BMC Bioinformatics. 2012 Jan 16;13:11. doi: 10.1186/1471-2105-13-11.
Evolutionary relations of similar segments shared by different protein folds remain controversial, even though many examples of such segments have been found. To date, several methods such as those based on the results of structure comparisons, sequence-based classifications, and sequence-based profile-profile comparisons have been applied to identify such protein segments that possess local similarities in both sequence and structure across protein folds. However, to capture more precise sequence-structure relations, no method reported to date combines structure-based profiles, and sequence-based profiles based on evolutionary information. The former are generally regarded as representing the amino acid preferences at each position of a specific conformation of protein segment. They might reflect the nature of ancient short peptide ancestors, using the results of structural classifications of protein segments.
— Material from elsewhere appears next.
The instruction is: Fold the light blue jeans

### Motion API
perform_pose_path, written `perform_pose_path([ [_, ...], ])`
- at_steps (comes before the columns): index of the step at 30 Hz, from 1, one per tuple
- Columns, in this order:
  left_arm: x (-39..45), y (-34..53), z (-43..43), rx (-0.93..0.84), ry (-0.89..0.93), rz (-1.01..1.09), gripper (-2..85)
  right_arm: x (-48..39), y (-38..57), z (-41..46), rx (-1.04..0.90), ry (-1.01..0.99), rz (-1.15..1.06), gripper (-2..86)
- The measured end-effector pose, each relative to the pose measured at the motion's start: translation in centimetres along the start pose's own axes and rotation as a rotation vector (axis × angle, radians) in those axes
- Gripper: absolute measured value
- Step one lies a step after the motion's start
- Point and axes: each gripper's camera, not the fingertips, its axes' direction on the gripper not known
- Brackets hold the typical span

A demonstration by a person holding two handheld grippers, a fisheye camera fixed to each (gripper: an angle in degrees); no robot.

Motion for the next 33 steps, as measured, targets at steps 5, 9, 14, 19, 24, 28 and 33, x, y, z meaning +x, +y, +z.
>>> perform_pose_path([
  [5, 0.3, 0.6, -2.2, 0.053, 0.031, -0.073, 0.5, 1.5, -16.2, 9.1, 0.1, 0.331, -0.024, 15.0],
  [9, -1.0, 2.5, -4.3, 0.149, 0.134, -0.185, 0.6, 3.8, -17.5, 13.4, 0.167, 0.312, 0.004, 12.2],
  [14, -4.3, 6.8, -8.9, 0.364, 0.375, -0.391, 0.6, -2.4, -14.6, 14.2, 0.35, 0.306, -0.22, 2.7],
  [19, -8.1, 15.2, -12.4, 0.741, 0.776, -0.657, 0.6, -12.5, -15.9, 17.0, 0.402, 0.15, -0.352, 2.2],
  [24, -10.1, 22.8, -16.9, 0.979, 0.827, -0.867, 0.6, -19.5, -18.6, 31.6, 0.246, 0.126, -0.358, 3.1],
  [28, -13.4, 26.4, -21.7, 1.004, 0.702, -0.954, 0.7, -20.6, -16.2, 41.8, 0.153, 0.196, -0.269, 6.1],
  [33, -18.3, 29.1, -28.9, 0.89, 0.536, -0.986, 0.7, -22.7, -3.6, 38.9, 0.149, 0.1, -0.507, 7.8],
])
This report describes the development and use of "Cross Profile Analysis" to compare sequence-based profiles and structure-based profiles based on amino acid occurrences at each position within a protein segment cluster. Using systematic cross profile analysis, we found structural clusters of 9-residue and 15-residue segments showing remarkably strong correlation with particular sequence profiles. These correlations reflect structural similarities among constituent segments of both sequence-based and structure-based profiles. We also report previously undetectable sequence-structure patterns that transcend protein family and fold boundaries, and present results of the conformational analysis of the deduced peptide of a segment cluster. These results suggest the existence of ancient short-peptide ancestors.
Cross profile analysis reveals the polyphyletic and convergent evolution of β-hairpin-like structures, which were verified both experimentally and computationally. The results presented here give us new insights into the evolution of short protein segments.
尽管已经发现了许多具有相似结构的蛋白质片段,但不同蛋白质折叠之间共享的相似片段的进化关系仍然存在争议。迄今为止,已经应用了几种方法,例如基于结构比较结果的方法、基于序列的分类方法和基于序列的轮廓-轮廓比较方法,来识别具有局部相似性的蛋白质片段,这些片段在蛋白质折叠中具有序列和结构上的相似性。然而,为了捕捉更精确的序列-结构关系,目前尚无方法将基于结构的轮廓和基于进化信息的基于序列的轮廓结合起来。前者通常被认为代表蛋白质片段特定构象中每个位置的氨基酸偏好。它们可能反映了古老短肽祖先的性质,使用蛋白质片段结构分类的结果。
本报告描述了“交叉轮廓分析”的开发和使用,以比较基于序列的轮廓和基于结构的轮廓,这些轮廓基于蛋白质片段簇中每个位置的氨基酸出现情况。使用系统的交叉轮廓分析,我们发现了具有 9 个残基和 15 个残基的结构簇与特定序列轮廓显示出非常强的相关性。这些相关性反映了基于序列和基于结构的轮廓中组成片段的结构相似性。我们还报告了以前无法检测到的超越蛋白质家族和折叠边界的序列-结构模式,并呈现了推断出的片段簇的肽的构象分析结果。这些结果表明存在古老的短肽祖先。
交叉轮廓分析揭示了β发夹样结构的多系和趋同进化,这在实验和计算上都得到了验证。这里呈现的结果使我们对短蛋白质片段的进化有了新的认识。